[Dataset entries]
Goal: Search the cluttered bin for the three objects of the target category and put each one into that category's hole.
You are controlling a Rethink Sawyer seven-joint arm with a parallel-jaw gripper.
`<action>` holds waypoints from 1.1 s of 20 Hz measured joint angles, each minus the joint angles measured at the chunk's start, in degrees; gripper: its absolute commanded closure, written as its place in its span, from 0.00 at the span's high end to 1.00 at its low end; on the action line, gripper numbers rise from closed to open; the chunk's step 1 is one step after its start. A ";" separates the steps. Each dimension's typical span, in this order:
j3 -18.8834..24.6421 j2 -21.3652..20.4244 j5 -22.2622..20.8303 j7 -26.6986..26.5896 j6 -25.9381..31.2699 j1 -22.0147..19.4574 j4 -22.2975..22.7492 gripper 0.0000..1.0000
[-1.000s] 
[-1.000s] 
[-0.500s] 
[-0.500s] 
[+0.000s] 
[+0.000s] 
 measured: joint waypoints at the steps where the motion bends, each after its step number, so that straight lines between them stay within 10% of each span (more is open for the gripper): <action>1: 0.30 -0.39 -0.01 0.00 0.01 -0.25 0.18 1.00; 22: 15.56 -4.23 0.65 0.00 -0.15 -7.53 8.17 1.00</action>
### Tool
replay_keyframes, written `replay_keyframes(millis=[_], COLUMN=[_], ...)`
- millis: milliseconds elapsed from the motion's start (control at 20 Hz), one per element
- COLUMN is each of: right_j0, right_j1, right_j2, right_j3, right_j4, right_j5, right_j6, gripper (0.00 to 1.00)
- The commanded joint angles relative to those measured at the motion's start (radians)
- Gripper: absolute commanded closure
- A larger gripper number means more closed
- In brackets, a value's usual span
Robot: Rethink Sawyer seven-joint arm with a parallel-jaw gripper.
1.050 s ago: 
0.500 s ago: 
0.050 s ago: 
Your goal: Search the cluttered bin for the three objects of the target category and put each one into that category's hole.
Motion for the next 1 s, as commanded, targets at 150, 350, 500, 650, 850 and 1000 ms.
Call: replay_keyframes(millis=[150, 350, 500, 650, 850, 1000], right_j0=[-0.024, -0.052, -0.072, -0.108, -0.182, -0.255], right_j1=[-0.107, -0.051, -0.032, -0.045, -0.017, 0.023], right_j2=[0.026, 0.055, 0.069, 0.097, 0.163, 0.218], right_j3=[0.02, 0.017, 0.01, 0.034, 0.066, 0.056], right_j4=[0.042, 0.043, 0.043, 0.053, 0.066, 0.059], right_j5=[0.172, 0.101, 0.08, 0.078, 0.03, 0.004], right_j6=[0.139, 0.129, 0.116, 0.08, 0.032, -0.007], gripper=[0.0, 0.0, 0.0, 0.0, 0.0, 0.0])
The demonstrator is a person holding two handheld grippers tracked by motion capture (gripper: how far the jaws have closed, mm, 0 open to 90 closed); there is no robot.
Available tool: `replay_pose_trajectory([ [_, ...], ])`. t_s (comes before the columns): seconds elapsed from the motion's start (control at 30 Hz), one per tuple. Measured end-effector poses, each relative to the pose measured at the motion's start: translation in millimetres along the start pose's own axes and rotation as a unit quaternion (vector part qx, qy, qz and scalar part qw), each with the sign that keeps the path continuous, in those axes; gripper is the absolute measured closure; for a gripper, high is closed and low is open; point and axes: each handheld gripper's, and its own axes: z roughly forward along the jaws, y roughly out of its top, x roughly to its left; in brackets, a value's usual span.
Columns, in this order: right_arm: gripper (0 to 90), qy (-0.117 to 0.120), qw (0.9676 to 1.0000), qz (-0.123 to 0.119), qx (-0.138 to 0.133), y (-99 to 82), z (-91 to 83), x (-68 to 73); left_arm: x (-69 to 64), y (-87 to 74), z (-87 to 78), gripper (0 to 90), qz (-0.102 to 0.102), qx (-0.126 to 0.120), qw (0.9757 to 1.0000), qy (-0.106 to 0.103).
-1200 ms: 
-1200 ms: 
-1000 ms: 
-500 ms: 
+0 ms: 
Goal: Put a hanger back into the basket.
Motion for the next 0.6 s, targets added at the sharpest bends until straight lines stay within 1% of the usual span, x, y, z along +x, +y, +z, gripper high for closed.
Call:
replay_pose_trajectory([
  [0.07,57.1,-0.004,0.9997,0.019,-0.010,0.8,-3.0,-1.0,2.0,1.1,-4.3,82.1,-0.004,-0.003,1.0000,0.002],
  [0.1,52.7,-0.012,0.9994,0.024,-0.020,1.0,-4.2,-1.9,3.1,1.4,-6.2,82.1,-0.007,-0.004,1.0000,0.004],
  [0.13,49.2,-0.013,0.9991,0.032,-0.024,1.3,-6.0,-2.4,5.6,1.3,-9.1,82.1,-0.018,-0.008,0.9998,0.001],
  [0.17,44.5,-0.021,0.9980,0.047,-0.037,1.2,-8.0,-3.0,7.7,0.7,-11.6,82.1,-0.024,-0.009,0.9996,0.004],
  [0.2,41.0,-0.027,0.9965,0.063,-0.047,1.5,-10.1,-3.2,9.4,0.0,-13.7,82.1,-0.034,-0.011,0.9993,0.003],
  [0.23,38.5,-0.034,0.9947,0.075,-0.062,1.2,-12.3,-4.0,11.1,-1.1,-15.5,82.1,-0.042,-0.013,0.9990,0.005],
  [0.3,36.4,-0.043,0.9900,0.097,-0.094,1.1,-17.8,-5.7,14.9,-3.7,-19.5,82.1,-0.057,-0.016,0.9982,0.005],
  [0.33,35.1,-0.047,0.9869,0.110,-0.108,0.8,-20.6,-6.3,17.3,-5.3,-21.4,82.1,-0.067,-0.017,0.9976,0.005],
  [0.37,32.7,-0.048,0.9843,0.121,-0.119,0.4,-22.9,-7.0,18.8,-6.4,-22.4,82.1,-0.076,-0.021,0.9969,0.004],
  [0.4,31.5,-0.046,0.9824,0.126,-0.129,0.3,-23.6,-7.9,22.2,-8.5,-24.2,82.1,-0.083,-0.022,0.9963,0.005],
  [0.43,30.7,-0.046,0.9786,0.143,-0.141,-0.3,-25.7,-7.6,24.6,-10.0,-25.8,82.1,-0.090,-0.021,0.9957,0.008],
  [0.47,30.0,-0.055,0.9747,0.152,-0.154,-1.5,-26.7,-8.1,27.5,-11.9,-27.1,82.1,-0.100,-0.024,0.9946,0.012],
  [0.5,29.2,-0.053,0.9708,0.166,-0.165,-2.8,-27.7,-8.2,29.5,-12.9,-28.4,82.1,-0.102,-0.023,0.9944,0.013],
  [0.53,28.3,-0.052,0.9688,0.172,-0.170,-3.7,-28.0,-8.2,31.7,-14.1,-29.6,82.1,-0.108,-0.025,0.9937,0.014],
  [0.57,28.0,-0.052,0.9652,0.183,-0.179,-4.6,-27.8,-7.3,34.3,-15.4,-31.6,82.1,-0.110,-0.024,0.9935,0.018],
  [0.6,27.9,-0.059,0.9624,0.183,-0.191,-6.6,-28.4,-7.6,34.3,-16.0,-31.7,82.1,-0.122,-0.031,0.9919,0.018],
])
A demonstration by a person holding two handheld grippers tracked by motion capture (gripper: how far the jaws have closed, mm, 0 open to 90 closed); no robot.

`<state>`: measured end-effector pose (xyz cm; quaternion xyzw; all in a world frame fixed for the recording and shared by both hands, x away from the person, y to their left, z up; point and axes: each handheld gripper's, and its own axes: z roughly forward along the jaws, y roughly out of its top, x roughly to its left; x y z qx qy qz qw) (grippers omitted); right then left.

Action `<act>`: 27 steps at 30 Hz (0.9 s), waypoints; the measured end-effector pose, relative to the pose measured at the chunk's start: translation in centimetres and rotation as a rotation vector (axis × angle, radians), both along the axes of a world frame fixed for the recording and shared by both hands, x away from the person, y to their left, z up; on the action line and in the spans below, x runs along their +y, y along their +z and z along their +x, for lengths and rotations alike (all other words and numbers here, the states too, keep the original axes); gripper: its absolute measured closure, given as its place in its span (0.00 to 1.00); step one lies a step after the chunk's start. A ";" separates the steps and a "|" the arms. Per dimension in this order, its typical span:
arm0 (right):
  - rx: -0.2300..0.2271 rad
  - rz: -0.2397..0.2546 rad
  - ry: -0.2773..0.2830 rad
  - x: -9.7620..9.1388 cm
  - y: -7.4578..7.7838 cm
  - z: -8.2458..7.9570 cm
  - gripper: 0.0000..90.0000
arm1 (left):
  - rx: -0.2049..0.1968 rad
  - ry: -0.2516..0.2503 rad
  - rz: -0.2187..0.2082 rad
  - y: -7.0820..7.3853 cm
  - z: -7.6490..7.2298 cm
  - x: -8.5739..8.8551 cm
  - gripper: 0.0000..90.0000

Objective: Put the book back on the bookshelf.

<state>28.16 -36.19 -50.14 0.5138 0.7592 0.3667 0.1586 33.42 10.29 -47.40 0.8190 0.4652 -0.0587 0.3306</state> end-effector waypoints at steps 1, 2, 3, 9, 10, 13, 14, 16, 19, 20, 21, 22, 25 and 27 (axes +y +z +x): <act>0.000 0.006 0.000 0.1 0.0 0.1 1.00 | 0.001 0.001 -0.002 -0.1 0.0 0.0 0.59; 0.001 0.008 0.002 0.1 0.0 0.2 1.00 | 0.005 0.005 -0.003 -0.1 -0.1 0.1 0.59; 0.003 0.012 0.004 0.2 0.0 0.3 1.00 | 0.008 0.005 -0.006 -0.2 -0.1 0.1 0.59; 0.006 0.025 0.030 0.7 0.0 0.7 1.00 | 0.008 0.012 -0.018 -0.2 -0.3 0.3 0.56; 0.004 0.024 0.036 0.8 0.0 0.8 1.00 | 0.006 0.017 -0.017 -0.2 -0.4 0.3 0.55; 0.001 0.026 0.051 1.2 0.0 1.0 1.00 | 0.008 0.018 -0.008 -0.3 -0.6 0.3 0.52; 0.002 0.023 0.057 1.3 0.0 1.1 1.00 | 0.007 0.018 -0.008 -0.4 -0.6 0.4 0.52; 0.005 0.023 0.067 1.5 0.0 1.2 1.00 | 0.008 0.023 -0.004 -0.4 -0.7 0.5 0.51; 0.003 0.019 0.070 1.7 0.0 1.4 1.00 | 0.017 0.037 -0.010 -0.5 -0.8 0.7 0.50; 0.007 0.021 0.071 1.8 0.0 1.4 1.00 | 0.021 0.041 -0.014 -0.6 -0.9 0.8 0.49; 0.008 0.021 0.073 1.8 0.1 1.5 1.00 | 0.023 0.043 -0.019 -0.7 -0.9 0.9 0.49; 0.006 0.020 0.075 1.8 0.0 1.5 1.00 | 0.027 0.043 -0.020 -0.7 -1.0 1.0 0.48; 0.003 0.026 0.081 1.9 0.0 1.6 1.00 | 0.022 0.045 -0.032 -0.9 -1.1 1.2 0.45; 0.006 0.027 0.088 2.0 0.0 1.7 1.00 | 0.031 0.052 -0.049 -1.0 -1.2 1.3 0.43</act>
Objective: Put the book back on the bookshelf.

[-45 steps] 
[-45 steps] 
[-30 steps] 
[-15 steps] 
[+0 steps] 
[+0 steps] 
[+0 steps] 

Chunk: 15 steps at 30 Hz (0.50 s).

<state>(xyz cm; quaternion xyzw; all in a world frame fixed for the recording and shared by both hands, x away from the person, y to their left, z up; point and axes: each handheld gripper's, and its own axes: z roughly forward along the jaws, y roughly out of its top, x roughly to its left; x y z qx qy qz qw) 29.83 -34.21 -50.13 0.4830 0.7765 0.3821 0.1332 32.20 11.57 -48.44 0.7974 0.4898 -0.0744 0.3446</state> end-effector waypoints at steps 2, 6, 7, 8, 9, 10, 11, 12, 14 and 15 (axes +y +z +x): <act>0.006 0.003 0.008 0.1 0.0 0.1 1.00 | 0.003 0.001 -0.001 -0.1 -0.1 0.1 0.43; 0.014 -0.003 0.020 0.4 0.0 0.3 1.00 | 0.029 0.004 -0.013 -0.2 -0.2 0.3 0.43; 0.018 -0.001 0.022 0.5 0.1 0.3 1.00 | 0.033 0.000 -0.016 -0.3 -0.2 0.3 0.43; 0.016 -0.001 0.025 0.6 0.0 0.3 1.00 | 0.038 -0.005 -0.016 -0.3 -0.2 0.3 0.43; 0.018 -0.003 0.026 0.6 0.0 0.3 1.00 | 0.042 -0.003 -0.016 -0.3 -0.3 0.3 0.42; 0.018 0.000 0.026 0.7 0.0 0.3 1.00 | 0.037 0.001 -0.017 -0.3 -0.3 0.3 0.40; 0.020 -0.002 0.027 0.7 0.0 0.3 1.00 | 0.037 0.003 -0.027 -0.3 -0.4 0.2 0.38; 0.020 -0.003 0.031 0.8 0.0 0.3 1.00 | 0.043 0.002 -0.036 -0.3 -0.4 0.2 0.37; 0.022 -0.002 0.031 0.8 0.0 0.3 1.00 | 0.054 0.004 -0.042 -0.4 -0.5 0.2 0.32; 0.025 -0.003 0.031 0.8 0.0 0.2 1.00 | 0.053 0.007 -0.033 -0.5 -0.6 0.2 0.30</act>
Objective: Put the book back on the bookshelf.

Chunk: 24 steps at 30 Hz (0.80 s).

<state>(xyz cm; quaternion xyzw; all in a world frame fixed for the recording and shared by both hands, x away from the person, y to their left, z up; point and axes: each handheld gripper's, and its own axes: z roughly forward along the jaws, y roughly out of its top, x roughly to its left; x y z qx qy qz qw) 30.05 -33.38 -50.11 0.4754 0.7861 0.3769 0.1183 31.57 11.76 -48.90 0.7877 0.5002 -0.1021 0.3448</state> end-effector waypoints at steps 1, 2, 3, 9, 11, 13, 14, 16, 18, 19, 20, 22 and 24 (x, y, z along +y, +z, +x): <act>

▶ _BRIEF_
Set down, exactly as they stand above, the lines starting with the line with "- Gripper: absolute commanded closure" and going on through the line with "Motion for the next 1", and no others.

▶ _TASK ANSWER_
- Gripper: absolute commanded closure
- A larger gripper number means more closed
- In brackets, a value's usual span
Robot: Rethink Sawyer seven-joint arm with a parallel-jaw gripper.
1.050 s ago: 
0.500 s ago: 
0.050 s ago: 
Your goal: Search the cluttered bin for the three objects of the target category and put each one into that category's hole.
Motion for the next 1 s, as commanded, targets at 150, 350, 500, 650, 850 and 1000 ms.

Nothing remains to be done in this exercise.